Ejemplo de uno de los reptiles que podríamos encontrarnos.
Fotografía propia.
Mientras, el vall nou tenía dos secciones claramente uniformes que discurrían por fuera de la muralla. Aquí, abandonaban los animales muertos, crecía la vegetación de manera salvaje y habitaban réptiles: salamanquesas, lagartos, serpientes… que convivían entre la inmundicia, por lo que había un grupo de valencianos encargados de limpiar y desbrozar cada cierto tiempo la zona, una faena asignada a la Junta de Murs e Valls. Desde 1588, esta institución se dedicaba a limpiar los fosos y controlar que se limpiara la red de alcantarillado medieval, al mismo tiempo que cuidaban los caminos de la ciudad.


Cada sábado, cuando se terminaban los turnos de riego de la huerta, el sobrante de aguas era utilizado para este menester. La Junta de Murs e Valls abría las compuertas del Vall Vell para que las aguas limpiaran todo el alcantarillado y arrastraran hasta las huertas de Ruzafa todos los residuos.
Aunque la acequia de Rovella era bastante caudalosa, en ocasiones era ayudada por la acequia de Favara, ya que ambas fluían por el interior de la ciudad medieval de Valencia.

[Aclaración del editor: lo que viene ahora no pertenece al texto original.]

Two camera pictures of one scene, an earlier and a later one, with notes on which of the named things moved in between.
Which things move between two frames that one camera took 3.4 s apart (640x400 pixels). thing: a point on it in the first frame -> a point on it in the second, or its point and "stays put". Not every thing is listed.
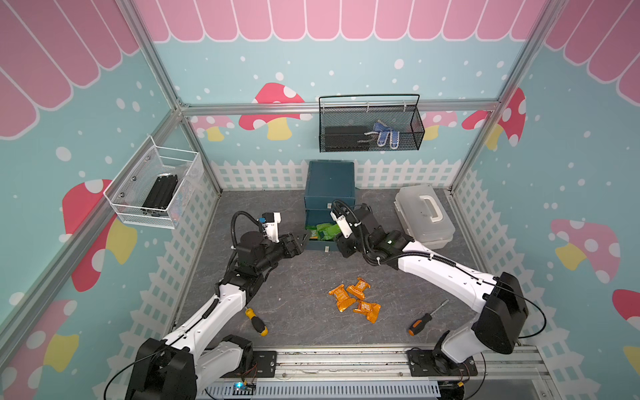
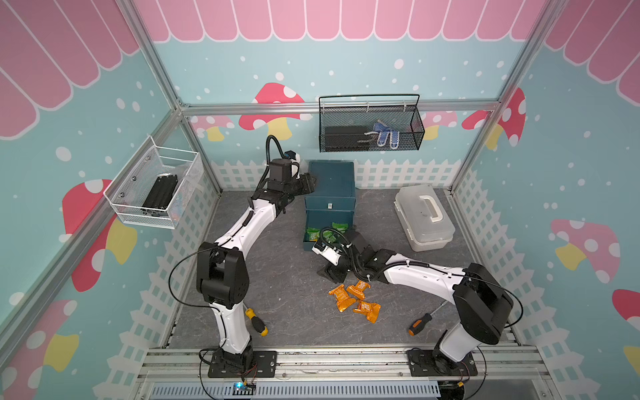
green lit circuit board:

Ejemplar de un libro de Murs e Valls de la época.
Fotografía de Isabel Balensiya.


Pero de ambas acequias urbanas, era la de Rovella la que tenía una gran importancia para la ciudad, incluso en tiempo de sequía, pues según dictaban las normas debería disponer de una mola de sang i folch – la mola era la cantidad de agua necesaria para mover una rueda de molino – para de esta forma poder mantener la limpieza de la ciudad y tomar agua en caso de incendios.